[Python-Dev] Re: Make HAMT available to python script

2022-04-02 Thread Paul Moore
On Sat, 2 Apr 2022 at 02:30, Christopher Barker  wrote:
>
> On Fri, Apr 1, 2022 at 4:06 AM Steve Dower  wrote:
>>
>> The main difference is that 'immutables' offers you a stable/versioned
>> interface to use it, while the one that's in CPython is an internal
>> implementation detail. If one day we find a better design, we can just
>> switch to it, while 'immutables' probably can't. If we've exposed as a
>> public interface in the core runtime, it's much more complicated.
>
>
> I don't understand the issue here:
>
> If we expose a "frozendict" as built in python object then only the API of 
> that object needs to remain stable, not the implementation.
>
> And it seems that's an API that is already clearly defined.
>
> + 1 from me -- just the other day I was wishing it was there.

There would presumably need to be be a C API as well, and that would
probably expose more of the implementation unless handled carefully.
Without seeing an actual implementation, it's hard to know for sure.

Paul
___
Python-Dev mailing list -- python-dev@python.org
To unsubscribe send an email to python-dev-le...@python.org
https://mail.python.org/mailman3/lists/python-dev.python.org/
Message archived at 
https://mail.python.org/archives/list/python-dev@python.org/message/Y5RV73EOBXMQ252KWIZQYLUNCE3DW3OJ/
Code of Conduct: http://python.org/psf/codeofconduct/


[Python-Dev] Re: Make HAMT available to python script

2022-04-02 Thread Steve Dower

On 02Apr2022 0925, Paul Moore wrote:

On Sat, 2 Apr 2022 at 02:30, Christopher Barker  wrote:


On Fri, Apr 1, 2022 at 4:06 AM Steve Dower  wrote:


The main difference is that 'immutables' offers you a stable/versioned
interface to use it, while the one that's in CPython is an internal
implementation detail. If one day we find a better design, we can just
switch to it, while 'immutables' probably can't. If we've exposed as a
public interface in the core runtime, it's much more complicated.

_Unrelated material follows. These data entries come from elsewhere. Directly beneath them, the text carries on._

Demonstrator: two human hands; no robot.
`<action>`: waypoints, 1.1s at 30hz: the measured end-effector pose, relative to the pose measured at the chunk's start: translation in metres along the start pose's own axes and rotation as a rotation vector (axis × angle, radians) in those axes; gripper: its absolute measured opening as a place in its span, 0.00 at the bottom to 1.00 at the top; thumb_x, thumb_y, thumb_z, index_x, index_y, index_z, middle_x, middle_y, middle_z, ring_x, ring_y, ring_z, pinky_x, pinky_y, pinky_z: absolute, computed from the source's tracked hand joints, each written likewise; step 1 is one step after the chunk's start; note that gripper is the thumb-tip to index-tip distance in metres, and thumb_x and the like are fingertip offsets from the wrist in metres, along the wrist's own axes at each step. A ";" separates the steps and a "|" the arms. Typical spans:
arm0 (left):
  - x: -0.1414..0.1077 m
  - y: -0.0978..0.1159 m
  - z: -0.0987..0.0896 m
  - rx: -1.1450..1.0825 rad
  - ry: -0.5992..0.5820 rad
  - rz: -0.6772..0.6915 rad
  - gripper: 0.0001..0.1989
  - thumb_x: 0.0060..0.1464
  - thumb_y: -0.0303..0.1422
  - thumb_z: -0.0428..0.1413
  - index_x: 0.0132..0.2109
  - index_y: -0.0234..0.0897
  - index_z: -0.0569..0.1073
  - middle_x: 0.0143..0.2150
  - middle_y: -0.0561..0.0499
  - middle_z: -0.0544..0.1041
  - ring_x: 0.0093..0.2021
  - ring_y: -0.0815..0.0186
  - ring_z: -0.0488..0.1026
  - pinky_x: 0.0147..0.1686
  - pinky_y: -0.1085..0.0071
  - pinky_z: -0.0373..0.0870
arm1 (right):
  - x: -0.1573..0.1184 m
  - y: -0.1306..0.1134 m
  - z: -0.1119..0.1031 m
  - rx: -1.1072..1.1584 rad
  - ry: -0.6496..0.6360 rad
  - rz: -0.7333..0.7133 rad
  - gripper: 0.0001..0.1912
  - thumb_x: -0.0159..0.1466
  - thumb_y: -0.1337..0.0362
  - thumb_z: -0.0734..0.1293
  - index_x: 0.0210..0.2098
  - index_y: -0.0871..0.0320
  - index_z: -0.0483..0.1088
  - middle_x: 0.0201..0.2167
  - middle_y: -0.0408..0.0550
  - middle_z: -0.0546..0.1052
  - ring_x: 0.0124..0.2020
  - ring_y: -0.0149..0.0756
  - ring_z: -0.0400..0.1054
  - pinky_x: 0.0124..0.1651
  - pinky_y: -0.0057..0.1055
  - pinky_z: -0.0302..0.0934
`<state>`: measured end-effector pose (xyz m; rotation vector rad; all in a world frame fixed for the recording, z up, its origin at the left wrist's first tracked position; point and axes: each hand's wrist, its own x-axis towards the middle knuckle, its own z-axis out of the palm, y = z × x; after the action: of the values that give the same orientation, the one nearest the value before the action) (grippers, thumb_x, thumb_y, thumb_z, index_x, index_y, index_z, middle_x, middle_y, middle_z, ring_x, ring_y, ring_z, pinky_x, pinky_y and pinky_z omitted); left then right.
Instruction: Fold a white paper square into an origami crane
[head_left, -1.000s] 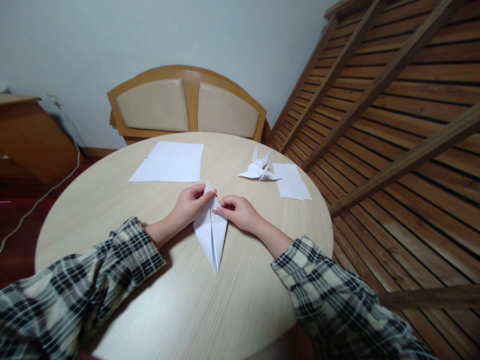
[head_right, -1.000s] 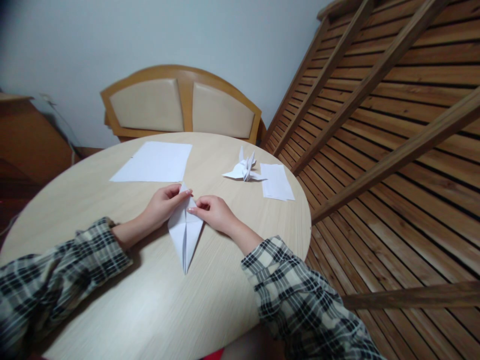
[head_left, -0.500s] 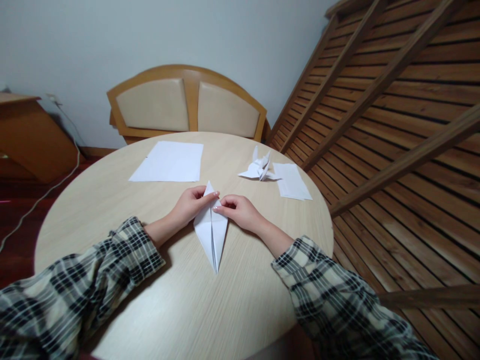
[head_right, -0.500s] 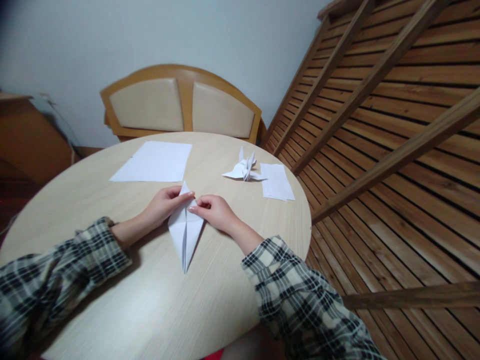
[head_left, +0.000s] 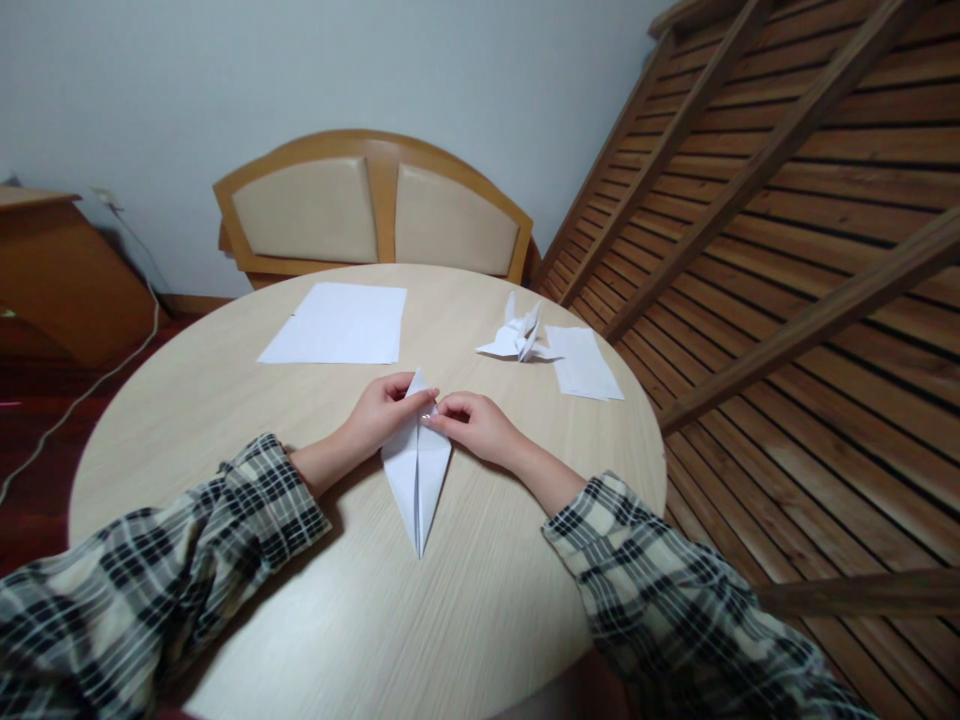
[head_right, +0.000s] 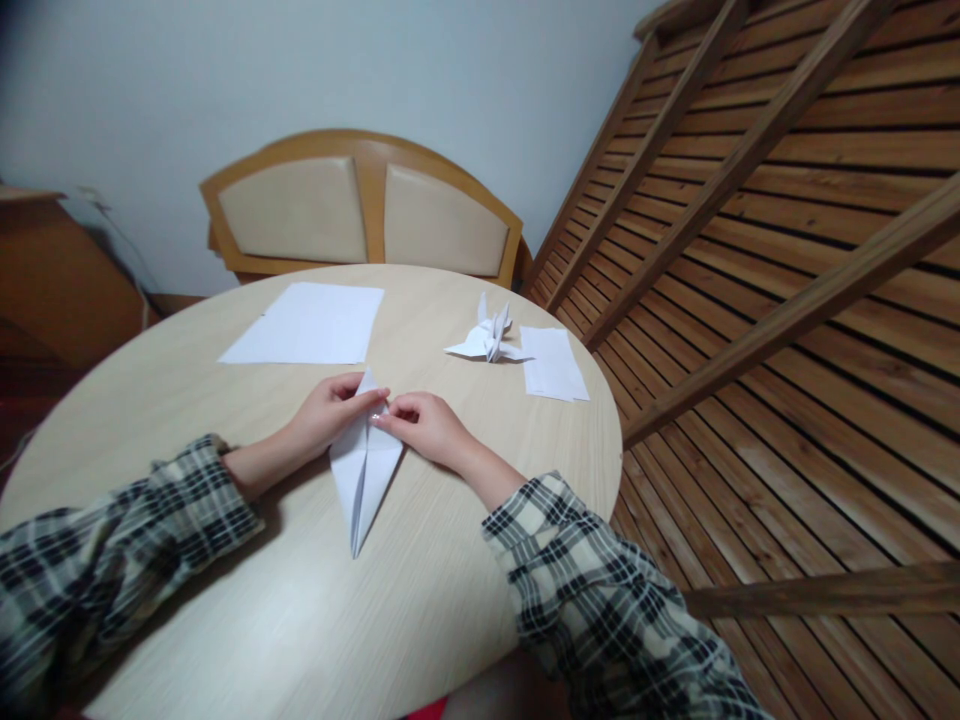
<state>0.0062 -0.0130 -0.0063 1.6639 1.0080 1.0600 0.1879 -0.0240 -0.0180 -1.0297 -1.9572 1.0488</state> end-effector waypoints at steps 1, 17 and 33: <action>0.000 0.000 0.000 -0.003 -0.006 -0.002 0.15 0.48 0.43 0.61 0.27 0.35 0.72 0.25 0.53 0.70 0.26 0.69 0.64 0.26 0.72 0.60 | 0.000 0.000 0.000 0.017 0.005 -0.004 0.17 0.65 0.55 0.68 0.24 0.57 0.66 0.24 0.40 0.66 0.29 0.31 0.59 0.35 0.30 0.55; 0.001 -0.001 0.000 -0.007 0.051 0.015 0.16 0.50 0.45 0.61 0.28 0.35 0.72 0.25 0.53 0.69 0.26 0.69 0.63 0.25 0.72 0.59 | 0.002 0.002 -0.002 0.004 0.054 -0.061 0.18 0.67 0.57 0.64 0.22 0.56 0.62 0.24 0.41 0.65 0.29 0.32 0.60 0.36 0.31 0.54; 0.001 0.000 0.002 0.063 0.025 0.016 0.17 0.50 0.45 0.60 0.26 0.35 0.71 0.23 0.54 0.68 0.25 0.70 0.62 0.24 0.72 0.57 | 0.001 0.001 0.001 0.035 0.080 -0.025 0.16 0.65 0.58 0.67 0.23 0.57 0.66 0.24 0.40 0.67 0.29 0.31 0.61 0.35 0.30 0.54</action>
<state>0.0082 -0.0129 -0.0067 1.7161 1.0555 1.0712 0.1868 -0.0231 -0.0188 -1.0103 -1.8762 1.0095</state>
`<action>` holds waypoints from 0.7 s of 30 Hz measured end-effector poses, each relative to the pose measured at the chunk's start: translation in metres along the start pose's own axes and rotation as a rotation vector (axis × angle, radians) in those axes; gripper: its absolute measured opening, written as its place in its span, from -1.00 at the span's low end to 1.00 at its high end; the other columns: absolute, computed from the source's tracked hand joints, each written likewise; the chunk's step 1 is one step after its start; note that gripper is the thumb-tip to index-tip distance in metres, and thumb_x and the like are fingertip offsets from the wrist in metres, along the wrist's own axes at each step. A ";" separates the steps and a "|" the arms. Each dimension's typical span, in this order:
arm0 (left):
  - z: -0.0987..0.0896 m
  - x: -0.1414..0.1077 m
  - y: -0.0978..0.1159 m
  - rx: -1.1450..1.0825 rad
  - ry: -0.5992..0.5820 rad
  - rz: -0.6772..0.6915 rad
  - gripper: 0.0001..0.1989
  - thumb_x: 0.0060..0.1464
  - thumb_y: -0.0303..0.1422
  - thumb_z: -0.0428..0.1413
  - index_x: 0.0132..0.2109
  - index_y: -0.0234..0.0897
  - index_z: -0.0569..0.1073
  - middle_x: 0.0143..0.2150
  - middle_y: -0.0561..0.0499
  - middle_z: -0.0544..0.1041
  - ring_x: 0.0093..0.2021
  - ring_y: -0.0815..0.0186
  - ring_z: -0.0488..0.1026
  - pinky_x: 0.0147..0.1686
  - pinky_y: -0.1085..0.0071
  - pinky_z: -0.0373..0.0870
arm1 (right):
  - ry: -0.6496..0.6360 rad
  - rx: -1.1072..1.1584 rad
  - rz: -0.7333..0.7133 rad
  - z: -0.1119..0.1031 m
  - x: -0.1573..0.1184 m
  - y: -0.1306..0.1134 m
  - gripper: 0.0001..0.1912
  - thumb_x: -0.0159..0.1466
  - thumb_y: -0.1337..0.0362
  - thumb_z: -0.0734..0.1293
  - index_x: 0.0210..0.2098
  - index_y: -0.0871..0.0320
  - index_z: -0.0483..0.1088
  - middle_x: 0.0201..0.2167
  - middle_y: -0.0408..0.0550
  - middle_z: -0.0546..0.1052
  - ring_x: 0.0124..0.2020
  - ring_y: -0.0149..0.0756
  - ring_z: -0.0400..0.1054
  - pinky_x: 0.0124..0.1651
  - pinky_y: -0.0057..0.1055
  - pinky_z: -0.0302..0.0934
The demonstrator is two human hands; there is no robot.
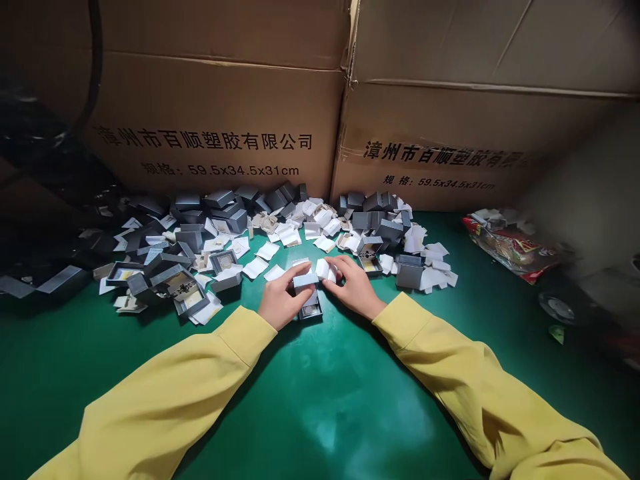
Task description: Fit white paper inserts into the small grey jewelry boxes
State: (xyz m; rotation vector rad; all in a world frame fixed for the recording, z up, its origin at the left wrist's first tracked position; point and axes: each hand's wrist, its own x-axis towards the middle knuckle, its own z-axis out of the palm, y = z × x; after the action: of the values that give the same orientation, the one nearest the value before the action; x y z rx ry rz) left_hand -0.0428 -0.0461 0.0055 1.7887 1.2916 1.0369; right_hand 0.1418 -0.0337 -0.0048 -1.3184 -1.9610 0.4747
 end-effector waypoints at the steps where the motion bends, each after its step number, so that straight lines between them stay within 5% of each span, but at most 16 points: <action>1: -0.001 0.000 0.001 -0.011 0.005 0.024 -0.56 -0.05 -0.27 0.11 0.03 -0.22 0.39 0.00 -0.03 0.47 -0.02 0.21 0.41 -0.07 0.33 0.38 | 0.000 0.000 0.002 0.000 0.000 0.000 -0.59 0.15 0.22 0.27 0.00 0.10 0.29 -0.14 -0.03 0.39 -0.37 -0.36 0.29 -0.21 -0.35 0.26; 9: -0.009 0.002 0.000 0.147 0.137 0.034 -0.73 -0.02 -0.31 0.07 -0.14 -0.21 0.50 -0.27 0.05 0.57 -0.41 0.37 0.46 -0.27 0.42 0.43 | -0.003 0.009 -0.009 0.000 0.000 0.000 -0.59 0.15 0.21 0.28 0.00 0.12 0.30 -0.15 -0.03 0.40 -0.39 -0.38 0.28 -0.21 -0.36 0.26; 14: -0.009 0.002 0.001 0.232 0.204 0.041 -0.75 -0.02 -0.35 0.05 -0.16 -0.20 0.49 -0.30 0.08 0.57 -0.48 0.41 0.42 -0.34 0.47 0.40 | 0.001 0.013 -0.010 0.000 0.000 -0.001 -0.60 0.15 0.22 0.28 -0.01 0.12 0.30 -0.15 -0.03 0.40 -0.41 -0.38 0.27 -0.21 -0.35 0.26; 21: -0.013 0.001 -0.002 0.156 0.071 0.032 -0.86 -0.02 -0.38 0.01 -0.23 -0.22 0.31 -0.05 -0.04 0.50 -0.15 0.26 0.47 -0.22 0.36 0.40 | 0.034 0.050 -0.008 -0.003 0.000 -0.005 -0.63 0.12 0.24 0.29 -0.06 0.14 0.31 -0.18 0.01 0.40 -0.35 -0.32 0.29 -0.28 -0.37 0.26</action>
State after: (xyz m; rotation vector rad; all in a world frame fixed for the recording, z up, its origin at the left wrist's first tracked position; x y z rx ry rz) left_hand -0.0549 -0.0434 0.0095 1.9088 1.4253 1.0504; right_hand 0.1412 -0.0356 0.0007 -1.2790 -1.9137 0.4914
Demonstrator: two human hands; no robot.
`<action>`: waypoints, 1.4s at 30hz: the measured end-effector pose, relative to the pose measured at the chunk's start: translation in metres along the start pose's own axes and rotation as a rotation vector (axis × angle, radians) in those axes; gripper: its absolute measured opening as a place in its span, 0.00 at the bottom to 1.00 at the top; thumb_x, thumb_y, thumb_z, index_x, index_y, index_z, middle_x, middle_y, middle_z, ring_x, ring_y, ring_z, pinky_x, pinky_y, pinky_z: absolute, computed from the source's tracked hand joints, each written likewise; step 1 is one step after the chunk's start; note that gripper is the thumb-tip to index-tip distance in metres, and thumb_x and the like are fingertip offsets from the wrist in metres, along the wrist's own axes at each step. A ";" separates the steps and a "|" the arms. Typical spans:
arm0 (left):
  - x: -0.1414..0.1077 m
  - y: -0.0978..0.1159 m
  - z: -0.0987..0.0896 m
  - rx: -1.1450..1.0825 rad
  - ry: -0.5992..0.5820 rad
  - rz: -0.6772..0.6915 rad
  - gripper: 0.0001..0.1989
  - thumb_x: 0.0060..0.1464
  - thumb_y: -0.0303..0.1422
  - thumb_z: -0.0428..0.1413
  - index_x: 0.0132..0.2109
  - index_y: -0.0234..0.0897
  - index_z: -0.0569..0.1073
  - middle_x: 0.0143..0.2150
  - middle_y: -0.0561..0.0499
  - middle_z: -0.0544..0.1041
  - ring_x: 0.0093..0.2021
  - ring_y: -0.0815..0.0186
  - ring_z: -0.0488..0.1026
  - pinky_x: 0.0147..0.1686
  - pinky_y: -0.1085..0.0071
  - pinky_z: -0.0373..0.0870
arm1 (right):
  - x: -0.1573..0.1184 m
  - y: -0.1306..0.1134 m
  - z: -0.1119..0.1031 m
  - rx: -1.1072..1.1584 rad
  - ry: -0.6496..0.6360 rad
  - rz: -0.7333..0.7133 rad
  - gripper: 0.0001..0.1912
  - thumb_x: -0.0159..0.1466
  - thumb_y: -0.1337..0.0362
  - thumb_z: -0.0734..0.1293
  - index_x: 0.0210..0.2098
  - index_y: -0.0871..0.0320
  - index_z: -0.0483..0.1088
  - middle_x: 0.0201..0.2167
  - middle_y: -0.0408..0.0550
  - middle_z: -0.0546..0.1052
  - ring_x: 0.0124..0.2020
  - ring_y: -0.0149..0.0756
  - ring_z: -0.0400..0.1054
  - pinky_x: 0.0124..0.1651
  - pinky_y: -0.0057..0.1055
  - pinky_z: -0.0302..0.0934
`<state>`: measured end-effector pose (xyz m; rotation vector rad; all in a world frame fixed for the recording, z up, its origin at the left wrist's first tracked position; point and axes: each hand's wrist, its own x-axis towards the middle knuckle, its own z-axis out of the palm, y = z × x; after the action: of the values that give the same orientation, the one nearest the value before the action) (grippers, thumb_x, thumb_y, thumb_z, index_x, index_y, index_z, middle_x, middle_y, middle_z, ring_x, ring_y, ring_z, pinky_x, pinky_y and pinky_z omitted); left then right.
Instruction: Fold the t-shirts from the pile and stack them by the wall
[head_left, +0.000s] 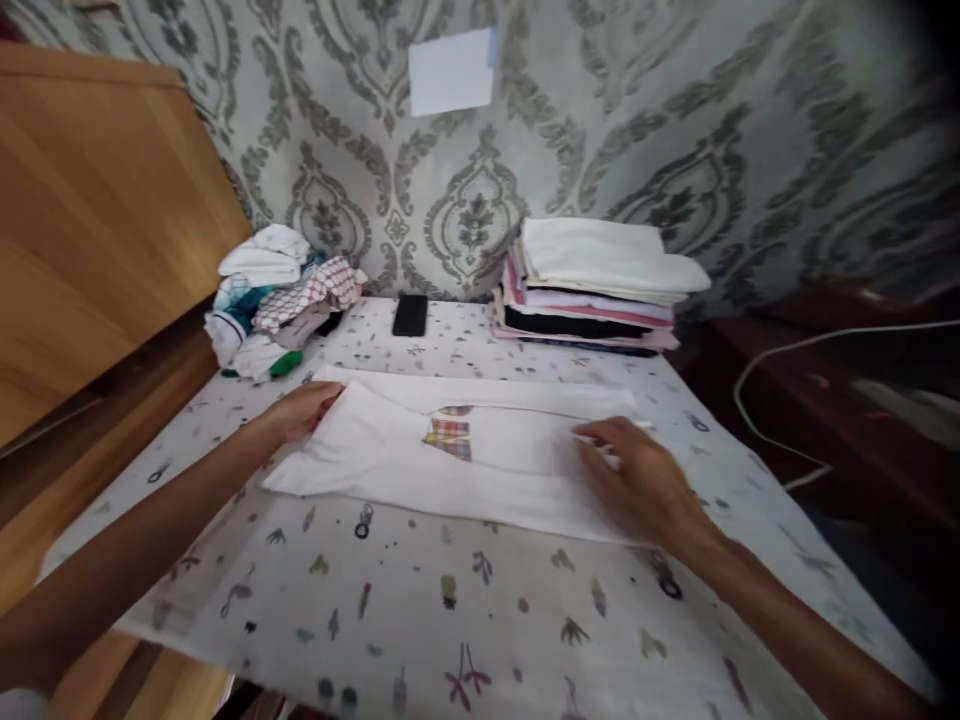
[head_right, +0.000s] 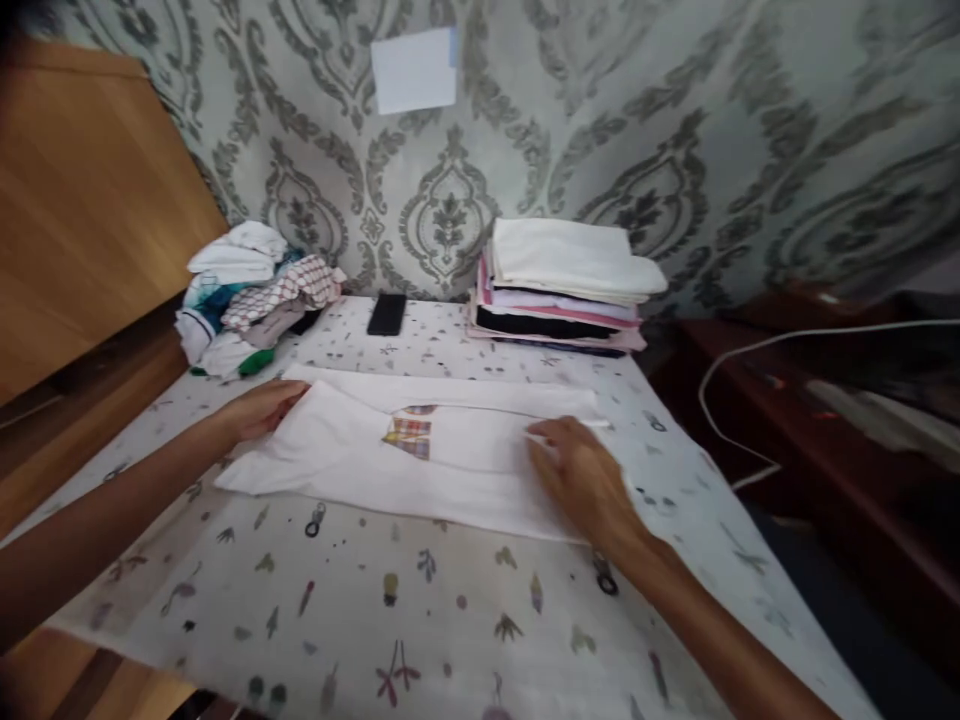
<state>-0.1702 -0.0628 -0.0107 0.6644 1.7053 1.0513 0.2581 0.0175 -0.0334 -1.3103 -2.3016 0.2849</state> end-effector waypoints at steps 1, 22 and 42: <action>0.002 0.000 -0.004 -0.028 -0.023 -0.012 0.18 0.48 0.43 0.65 0.38 0.32 0.76 0.32 0.45 0.81 0.29 0.63 0.77 0.27 0.71 0.72 | 0.017 -0.022 0.013 0.144 -0.084 -0.070 0.15 0.67 0.57 0.59 0.43 0.56 0.75 0.39 0.53 0.78 0.37 0.43 0.73 0.37 0.36 0.67; -0.057 -0.013 -0.074 0.264 -0.500 -0.067 0.28 0.45 0.42 0.69 0.52 0.38 0.70 0.34 0.52 0.79 0.29 0.67 0.73 0.26 0.75 0.62 | 0.132 -0.188 0.141 0.441 -0.214 -0.321 0.08 0.66 0.58 0.56 0.35 0.54 0.61 0.27 0.44 0.69 0.30 0.39 0.62 0.36 0.32 0.52; -0.063 -0.027 -0.081 0.437 -0.318 -0.029 0.22 0.41 0.36 0.66 0.46 0.42 0.72 0.24 0.56 0.71 0.22 0.66 0.67 0.24 0.72 0.61 | 0.132 -0.177 0.139 0.403 -0.379 -0.384 0.22 0.64 0.65 0.61 0.57 0.56 0.66 0.34 0.46 0.74 0.35 0.39 0.67 0.42 0.35 0.59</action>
<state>-0.2214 -0.1540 0.0049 1.0217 1.6630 0.5140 -0.0013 0.0451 -0.0434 -0.6401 -2.5578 0.8713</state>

I don't understand the issue here:

If we expose a "frozendict" as built in python object then only the API of that 
object needs to remain stable, not the implementation.

And it seems that's an API that is already clearly defined.

+ 1 from me -- just the other day I was wishing it was there.


There would presumably need to be be a C API as well, and that would
probably expose more of the implementation unless handled carefully.
Without seeing an actual implementation, it's hard to know for sure.


Yes, and the request in this thread was "expose the HAMT", not "create a 
new data type that uses it under the covers".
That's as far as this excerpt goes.